For myself, I have been initiated into a lineaged tradition that has, in one form or another, passed on a series of secrets, rituals, practices, wisdom, and knowledge from one generation to the next in an unbroken chain for centuries, across oceans and civilizations and languages. What has been passed onto me is not some sort of unchanged relic from a bygone era, but a living, breathing, venerable entity that is now my responsibility to learn, keep safe, and pass on. Me being me, an eternal experimenter, I’d like to see how what I’ve inherited can bend and shift to see what works, whether we’ve lost somethings that are still in living memory or whether such changes have already been done. Just as the ancient Greek sentiment goes, may I always pass on what I received in at least as good a condition as we received it. It is enough, but it is better to improve upon it. I want to see how I can make the living corpus of my inheritance stronger, better, and more beautiful a legacy, to do both my own name honor and to make my spiritual ancestors proud. The same could be said, of course, for the fields of software engineering, calligraphy, and fine teas and gins, all things that I like and enjoy as well and have thoughts and opinions on.

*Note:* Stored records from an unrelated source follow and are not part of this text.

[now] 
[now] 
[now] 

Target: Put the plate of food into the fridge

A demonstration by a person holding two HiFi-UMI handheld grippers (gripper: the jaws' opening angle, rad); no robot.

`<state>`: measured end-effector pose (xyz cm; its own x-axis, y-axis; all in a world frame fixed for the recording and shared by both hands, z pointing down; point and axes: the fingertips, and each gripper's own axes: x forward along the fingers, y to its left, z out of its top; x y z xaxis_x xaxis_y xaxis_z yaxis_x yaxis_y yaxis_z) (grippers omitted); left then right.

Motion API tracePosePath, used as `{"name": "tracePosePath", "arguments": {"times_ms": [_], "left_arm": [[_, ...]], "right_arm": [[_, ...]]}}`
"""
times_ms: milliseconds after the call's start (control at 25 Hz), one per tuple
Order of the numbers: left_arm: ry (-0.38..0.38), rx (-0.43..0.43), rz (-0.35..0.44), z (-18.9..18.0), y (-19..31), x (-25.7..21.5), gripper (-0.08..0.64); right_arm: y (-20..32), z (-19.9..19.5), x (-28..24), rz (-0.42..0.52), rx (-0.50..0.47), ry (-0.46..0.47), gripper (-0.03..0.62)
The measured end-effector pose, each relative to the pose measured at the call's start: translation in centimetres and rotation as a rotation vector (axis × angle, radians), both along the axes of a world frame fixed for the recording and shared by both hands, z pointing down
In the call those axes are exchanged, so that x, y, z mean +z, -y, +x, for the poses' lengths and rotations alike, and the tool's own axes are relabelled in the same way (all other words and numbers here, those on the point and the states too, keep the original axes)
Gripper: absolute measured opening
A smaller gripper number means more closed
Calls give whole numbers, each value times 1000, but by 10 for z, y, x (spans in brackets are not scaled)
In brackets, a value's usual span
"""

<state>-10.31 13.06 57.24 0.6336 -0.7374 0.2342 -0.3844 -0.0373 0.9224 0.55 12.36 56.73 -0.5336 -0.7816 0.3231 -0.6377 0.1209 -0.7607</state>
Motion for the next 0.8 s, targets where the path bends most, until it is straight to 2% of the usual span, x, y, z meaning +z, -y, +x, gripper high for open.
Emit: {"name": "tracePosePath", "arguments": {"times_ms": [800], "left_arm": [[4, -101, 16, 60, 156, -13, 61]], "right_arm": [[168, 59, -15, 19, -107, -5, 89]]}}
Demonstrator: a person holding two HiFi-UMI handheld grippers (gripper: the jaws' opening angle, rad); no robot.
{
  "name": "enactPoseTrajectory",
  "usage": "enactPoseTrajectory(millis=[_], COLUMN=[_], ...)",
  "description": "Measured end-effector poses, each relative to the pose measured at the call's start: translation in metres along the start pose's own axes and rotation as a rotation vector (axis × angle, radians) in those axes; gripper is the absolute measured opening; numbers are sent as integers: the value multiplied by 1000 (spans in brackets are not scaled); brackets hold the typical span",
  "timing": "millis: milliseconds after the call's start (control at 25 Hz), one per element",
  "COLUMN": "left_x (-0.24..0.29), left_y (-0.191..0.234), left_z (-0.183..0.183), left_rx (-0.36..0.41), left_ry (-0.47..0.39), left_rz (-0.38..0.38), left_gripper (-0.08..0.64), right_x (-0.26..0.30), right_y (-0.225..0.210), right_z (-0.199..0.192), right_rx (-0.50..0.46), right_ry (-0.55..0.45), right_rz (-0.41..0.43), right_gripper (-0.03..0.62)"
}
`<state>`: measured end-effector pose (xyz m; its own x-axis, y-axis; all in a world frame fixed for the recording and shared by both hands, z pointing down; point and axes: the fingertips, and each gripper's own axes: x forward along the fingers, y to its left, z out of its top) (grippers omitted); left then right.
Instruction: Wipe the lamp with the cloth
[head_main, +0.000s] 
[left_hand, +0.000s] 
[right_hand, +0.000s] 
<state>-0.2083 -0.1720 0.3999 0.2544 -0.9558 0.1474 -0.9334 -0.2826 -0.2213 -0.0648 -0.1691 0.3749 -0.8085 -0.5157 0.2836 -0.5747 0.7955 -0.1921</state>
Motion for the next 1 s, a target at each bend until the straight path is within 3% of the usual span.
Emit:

Consider that, in our time, the world is in upheaval. While I’m a fan of the philosophy behind the phrase “nothing new under the sun”, we still live in interesting times. Not to sound all conspiracy-theory-crazy, but from my own first-world perspective (and, likely enough, many of my readers have a similar one), considering that we’re seeing the end of a world empire combined with unprecedented climate change and the rebirth of pandemic diseases, we cannot function under the notion of a status quo for any long period of time that crosses generations. We will need to deal with the resurgence of plagues, famine, war, turmoil, landmass change, rising sea levels, and the extinction of flora and fauna, all in addition to the usual drama, disputes, and disagreements we have with our fellow humanity even in the best of times. What I’m saying is that, well…consider everything you learn worthy enough to be passed down as part of your own legacy, whether it’s one you inherited by family, were initiated into by religion, or innovated for the first time.

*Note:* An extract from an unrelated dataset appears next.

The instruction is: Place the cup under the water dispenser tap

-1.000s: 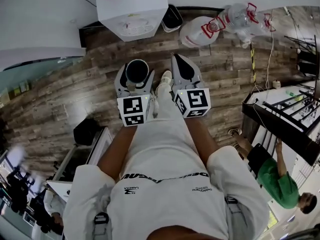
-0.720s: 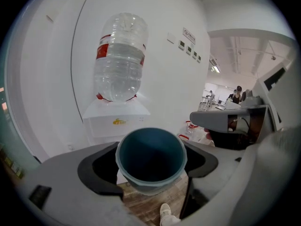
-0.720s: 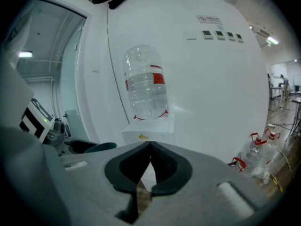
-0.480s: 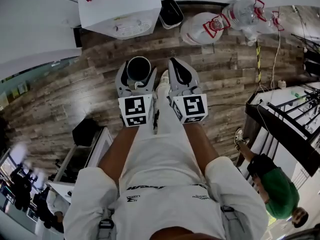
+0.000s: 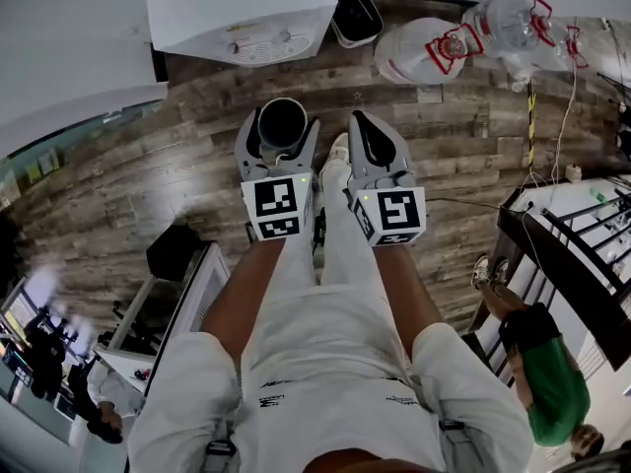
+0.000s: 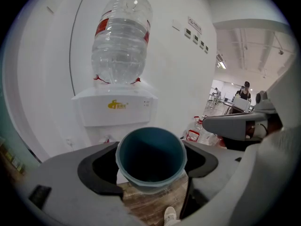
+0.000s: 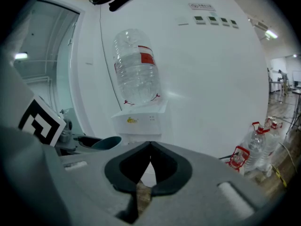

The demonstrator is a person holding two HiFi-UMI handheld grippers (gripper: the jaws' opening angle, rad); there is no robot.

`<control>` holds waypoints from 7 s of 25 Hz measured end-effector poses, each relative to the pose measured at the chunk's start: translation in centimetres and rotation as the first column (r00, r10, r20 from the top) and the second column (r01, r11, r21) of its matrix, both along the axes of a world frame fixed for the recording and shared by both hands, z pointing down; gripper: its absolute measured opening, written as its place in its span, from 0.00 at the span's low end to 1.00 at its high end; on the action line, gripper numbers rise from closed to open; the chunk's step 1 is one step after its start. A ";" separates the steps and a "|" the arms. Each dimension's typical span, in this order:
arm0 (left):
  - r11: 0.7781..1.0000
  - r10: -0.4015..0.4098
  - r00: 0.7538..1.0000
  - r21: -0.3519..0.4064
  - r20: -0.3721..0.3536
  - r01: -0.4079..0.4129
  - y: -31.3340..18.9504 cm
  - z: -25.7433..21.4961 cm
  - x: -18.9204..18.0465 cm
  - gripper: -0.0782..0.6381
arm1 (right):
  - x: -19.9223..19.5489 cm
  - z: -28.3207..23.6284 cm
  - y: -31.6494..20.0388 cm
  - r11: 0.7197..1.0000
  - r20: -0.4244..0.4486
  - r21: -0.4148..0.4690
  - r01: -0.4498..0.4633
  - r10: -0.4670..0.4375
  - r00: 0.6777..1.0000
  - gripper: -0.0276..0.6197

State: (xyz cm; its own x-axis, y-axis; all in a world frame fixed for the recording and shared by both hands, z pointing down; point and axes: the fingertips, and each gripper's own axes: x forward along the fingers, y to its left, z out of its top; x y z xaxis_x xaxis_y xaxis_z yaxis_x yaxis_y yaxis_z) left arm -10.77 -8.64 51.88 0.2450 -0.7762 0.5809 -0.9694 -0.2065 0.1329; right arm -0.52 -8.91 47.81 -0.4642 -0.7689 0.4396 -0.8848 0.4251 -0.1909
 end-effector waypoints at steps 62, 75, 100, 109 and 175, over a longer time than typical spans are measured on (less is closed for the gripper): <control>0.996 0.049 0.992 0.064 0.116 -0.056 -16.9 27.7 -0.5 0.65 | 2.9 15.8 -3.1 0.991 -0.033 -0.134 -0.012 0.008 0.999 0.04; 0.990 0.063 0.989 0.114 0.137 -0.079 -17.4 28.0 -0.3 0.66 | 3.0 16.7 -2.9 0.991 -0.044 -0.137 -0.002 -0.005 0.999 0.04; 0.995 0.056 0.987 0.070 0.152 -0.067 -15.3 23.7 -0.2 0.70 | 3.8 12.3 -2.4 0.996 -0.032 -0.087 -0.024 0.021 0.999 0.04; 0.997 0.012 0.997 0.075 0.077 -0.018 -12.7 17.7 0.0 0.70 | 3.8 8.2 -1.5 0.997 -0.026 -0.061 -0.038 0.036 0.999 0.04; 0.932 0.056 0.997 0.360 -0.062 -0.030 5.4 -28.9 1.4 0.11 | 1.2 -26.2 5.2 0.968 0.071 0.250 0.004 -0.022 0.997 0.04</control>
State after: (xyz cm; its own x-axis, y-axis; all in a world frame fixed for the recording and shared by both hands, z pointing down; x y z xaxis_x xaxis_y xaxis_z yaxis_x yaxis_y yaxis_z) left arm -9.41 -3.27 22.97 0.3123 -0.9175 0.2462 -0.9496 -0.2939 0.1092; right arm 0.63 -3.72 21.57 -0.4987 -0.8436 0.1990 -0.8664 0.4790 -0.1410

If you’re a well-experienced, well-traveled magos, how can you pass on what you’re able to onto the next generation of magoi? If you’re an armchair magician whose expertise lies more in historicity than lived history, how can you pass on your scholarship onto the next generation of researchers? If you’re a priest initiated into a long line of succession of forebears, how can you pass on your blessings to both your flock and those who study under you? In all these cases and in every other case, how can you ensure that what needs to survive does, and how can you ensure that you pass on what you received in at least as good a condition as you received it?
Whether it’s for the noble sake of your gods or for the famous remembrance of your own name, how can you carry on the legacy passed on to you? How can you improve upon what you received? What will your own legacy be? Even if you yourself won’t be remembered, how can what you’ve inherited and what you pass on be?